La casa de Elena es cálida como la propia minúscula plaza, con su capilla encantadora, con su empedrado y sus flores suaves. La afabilidad de Elena contrasta con la manera en que dice verdades, con la manera en que ella pregunta y nos ha enseñado a todos los que usurpamos su papel de entrevistadores a entrar en espacios donde los interpelados cuentan y se extienden por sus maneras, semblantes y espacios que los rodean. Elena inauguró una manera de hacer periodismo cultural, de preguntar desde una ingenuidad maliciosa, desde un candor no exento de propósito, porque su mirada siempre ha sido crítica, rebelde.
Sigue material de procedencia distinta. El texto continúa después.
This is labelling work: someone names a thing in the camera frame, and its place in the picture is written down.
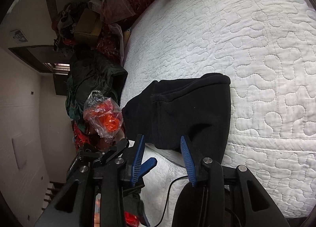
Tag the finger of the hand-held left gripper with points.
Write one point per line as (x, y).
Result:
(118, 149)
(148, 164)

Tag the pile of mixed clothes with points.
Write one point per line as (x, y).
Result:
(64, 19)

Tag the white quilted bed cover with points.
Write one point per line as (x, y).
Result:
(246, 44)

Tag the small wall picture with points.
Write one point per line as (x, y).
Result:
(17, 35)

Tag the dark green jacket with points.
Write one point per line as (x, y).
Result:
(93, 74)

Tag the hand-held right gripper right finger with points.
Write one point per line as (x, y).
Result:
(187, 162)

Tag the black pants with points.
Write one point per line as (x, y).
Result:
(187, 108)

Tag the yellow cardboard box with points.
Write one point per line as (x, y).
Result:
(87, 27)

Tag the brown wooden rack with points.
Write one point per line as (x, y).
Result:
(53, 188)

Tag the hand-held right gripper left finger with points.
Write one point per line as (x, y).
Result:
(137, 162)

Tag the white container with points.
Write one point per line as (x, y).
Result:
(95, 4)

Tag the teal green garment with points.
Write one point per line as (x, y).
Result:
(74, 108)

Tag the dark-framed window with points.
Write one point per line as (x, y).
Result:
(59, 67)
Su curiosidad y su deseo de andar espacios distintos se hizo patente cuando ella dijo en su casa que quería cantar en un cabaret. No le bastaba su mundo de finezas y comodidades, de estirpe europea y aristocracia mexicana. Por eso quiso entrevistar a Fuentes, a Paz, a Tamayo y dio un giro distinto a las maneras de entrevistar de entonces cuando Benítez le dio la oportunidad. Un estilo que salió así solito, espontáneo, como todo lo que parece que hace Elena. Porque en ella no se notan los afanes por investigar, las horas de grabación, las muchas conversaciones, la mirada que se aplica y las tantas jornadas frente a la máquina para escribir Tinísima, o El tren pasa primero. Ella escucha, es uno de sus dones. La noche de Tlatelolco fue construida por los testimonios de quienes estuvieron allí, Elena tejió y construyó un tapiz documental a través de las voces de los otros. Ceder la voz es una de sus finezas. Pero mujer rebelde, a partir del periodismo testimonial quiso sumarse a los asombros con relatos, novelas o ficciones documentales como podríamos llamar a su trabajo sobre Leonora Carrington que le valió el Premio Biblioteca Breve o la historia que da vida a Tina Modotti. Mujeres y hombres habitantes de una segunda mitad del siglo XX de la que Elena ha sido testigo y que ha dejado plasmada cuando se acerca a un Soriano o a las mujeres mito que habitan Las siete cabritas. Mujer inquieta, la novela y el deseo de escribir la que no ha escrito aún, como ella confiesa, retan su talante escritural: La piel del cielo le valió el premio Alfaguara. Desde Angelina Beloff , Jesusa Palancares, Tina, Leonora o su madre Paula Amor, Elena ha plasmado sus asombros por ellas, mujeres fuertes, distintas, originales, amorosas y frágiles también.
Todos sus riesgos y sus andares de medio siglo, sus curiosidades y su indignación, su sed de justicia y sus convicciones la han hecho esa mujer que los mexicanos queremos y que Iberoamérica reconoce hoy con el Premio Cervantes. Porque Elena, a pesar de su trayectoria y reconocimientos no se ha andado por las nubes, pisa firme en la casa luminosa donde vive y recibe hijos, nietos, familia y amigos. Generosa y dispuesta ha dicho que sí a invitaciones de gran relumbrón pero también a genuinas muestras de afecto popular como me tocó ver en el homenaje que le hicieron en Uruapan: un auditorio desbordado queriendo verla de cerca.
Elena Poniatowska es la cuarta mujer en recibir el Premio Cervantes. La preceden María Zambrano, Dulce María Loynaz y Ana María Matute: sobresalientes en el ensayo, la poesía y la narrativa respectivamente. Elena, mexicana y escritora, se hizo desde el periodismo, desde la realidad a la que le tomó el pulso con una sincera indagación. Toda oídos, ojos y corazón: la pluma ha dado cuenta de ello. Ese es su sello y hoy el Cervantes se lo reconoce. No sólo se premia una mujer de letras sino un género de ida y vuelta entre la ficción y el periodismo en que ella es pionera. Enhorabuena.